As mães parecem pessoas como toda a gente, mas não são. Mal os bebés nascem, o instinto de proteção das mães é ativado contra ameaças à felicidade dos filhos e, por isso, desenvolvem super poderes. Sim, as mães têm super poderes. São extraordinárias. Transformam-se em leoas. Conseguem curar uma ferida só com um beijo. Conseguem ler pensamentos. Não têm capa, mas nada lhes escapa. As mulheres têm um sexto sentido, sim, mas as mães têm dois ou três sextos sentidos. Descobrem tudo, sobretudo aquilo que se lhes quer esconder. Conseguem ver o que não está à mostra e ouvem a chave da porta girar antes de entrar na fechadura. Não voam, mas apanham as coisas no ar.

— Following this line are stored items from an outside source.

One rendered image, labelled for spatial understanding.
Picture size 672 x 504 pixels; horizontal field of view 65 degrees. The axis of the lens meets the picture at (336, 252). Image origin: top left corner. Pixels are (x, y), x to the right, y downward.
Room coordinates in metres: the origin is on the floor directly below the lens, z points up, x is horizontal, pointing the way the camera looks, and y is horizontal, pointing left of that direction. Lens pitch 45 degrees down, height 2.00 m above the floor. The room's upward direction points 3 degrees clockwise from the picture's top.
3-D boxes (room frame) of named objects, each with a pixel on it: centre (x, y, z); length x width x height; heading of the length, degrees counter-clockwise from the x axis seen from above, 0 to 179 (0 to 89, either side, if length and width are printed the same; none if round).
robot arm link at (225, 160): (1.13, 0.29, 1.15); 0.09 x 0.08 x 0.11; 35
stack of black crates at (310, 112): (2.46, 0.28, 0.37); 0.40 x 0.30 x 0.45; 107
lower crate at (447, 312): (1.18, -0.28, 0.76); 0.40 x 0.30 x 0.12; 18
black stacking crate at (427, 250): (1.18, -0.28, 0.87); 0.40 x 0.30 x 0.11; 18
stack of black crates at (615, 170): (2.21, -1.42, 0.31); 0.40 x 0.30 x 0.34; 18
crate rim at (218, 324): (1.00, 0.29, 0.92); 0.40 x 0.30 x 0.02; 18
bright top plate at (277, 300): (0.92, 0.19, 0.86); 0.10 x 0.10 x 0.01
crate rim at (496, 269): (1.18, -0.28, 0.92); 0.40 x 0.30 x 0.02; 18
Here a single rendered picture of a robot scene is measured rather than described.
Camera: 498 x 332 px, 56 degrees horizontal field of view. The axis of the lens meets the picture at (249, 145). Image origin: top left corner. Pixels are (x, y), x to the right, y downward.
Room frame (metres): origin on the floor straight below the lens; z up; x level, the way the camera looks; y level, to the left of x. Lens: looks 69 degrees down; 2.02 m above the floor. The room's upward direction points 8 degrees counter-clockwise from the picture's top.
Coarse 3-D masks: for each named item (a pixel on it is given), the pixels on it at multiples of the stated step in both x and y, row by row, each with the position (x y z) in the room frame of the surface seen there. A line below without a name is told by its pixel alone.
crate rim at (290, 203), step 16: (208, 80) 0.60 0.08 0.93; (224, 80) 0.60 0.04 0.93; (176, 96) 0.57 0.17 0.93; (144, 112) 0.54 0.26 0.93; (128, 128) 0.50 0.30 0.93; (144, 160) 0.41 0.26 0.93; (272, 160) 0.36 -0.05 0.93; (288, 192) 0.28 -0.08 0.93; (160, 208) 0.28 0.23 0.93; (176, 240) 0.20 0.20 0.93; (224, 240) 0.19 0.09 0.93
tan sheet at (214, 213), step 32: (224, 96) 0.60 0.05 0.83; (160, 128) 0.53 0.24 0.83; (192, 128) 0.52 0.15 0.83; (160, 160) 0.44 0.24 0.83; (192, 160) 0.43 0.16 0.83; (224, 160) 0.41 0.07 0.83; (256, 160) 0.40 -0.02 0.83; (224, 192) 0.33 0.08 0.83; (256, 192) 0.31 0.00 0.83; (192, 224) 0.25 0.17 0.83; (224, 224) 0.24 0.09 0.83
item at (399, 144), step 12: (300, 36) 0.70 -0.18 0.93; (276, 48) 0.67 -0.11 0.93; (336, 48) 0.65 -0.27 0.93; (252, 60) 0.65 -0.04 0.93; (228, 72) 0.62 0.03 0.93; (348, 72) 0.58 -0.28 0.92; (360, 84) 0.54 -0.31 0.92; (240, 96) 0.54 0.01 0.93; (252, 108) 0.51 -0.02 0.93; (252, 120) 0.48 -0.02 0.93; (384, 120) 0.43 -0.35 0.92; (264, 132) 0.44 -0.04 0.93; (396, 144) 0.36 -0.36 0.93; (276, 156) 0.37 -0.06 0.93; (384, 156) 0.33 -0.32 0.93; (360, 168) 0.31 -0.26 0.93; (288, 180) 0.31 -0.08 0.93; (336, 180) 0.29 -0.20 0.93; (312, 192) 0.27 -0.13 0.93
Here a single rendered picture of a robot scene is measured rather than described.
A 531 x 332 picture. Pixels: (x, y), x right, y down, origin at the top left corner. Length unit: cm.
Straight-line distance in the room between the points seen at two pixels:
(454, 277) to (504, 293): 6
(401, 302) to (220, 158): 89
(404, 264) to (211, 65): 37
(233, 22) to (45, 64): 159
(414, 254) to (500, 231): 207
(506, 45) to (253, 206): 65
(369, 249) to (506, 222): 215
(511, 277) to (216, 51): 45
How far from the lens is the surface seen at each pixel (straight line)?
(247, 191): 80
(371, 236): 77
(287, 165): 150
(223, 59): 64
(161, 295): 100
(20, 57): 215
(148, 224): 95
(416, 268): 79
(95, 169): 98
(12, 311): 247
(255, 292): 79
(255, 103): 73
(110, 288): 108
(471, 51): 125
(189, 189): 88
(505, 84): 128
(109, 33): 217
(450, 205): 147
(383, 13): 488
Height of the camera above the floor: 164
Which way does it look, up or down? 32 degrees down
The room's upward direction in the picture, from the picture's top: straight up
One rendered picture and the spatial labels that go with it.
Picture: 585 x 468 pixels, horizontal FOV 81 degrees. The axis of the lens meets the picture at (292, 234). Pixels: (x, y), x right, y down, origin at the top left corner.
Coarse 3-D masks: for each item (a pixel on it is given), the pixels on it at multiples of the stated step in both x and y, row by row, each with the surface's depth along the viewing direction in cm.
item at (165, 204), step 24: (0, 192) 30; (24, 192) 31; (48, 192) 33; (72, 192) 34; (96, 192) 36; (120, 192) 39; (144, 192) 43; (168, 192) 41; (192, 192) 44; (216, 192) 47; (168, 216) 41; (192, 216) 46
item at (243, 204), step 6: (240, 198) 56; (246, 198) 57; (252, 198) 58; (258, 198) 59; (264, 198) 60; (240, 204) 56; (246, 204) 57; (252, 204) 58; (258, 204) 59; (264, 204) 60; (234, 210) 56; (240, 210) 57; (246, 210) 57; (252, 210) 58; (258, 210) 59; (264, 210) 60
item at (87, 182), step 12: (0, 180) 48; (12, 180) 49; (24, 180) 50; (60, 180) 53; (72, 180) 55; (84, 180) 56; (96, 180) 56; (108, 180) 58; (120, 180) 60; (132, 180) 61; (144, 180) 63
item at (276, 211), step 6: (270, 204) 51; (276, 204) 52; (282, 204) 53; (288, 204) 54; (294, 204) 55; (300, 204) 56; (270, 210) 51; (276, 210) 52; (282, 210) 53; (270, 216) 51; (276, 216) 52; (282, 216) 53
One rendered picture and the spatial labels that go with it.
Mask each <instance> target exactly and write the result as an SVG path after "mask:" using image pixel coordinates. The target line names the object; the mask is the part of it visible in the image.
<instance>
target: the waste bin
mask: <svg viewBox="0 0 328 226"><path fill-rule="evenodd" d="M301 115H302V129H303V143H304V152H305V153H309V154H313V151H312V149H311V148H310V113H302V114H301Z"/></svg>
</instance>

Mesmo quando estão constipadas, não perdem o olfato e são capazes de detetar o cheiro a esturro mal os filhos pensam em cozinhar alguma asneira. As mães são uma espécie de algodão. São fofas, sim, mas não dá para enganar. As mães não andam a dormir e, mesmo quando dormem, têm sempre ligada a luz de presença do coração. Até podem ter as pálpebras cerradas, mas não fecham os olhos ao que os filhos fazem, sentem ou precisam. É que os olhos das mães não servem só para olhar embevecidas para os filhos, servem para olhar por eles e ver sem ser preciso olhar.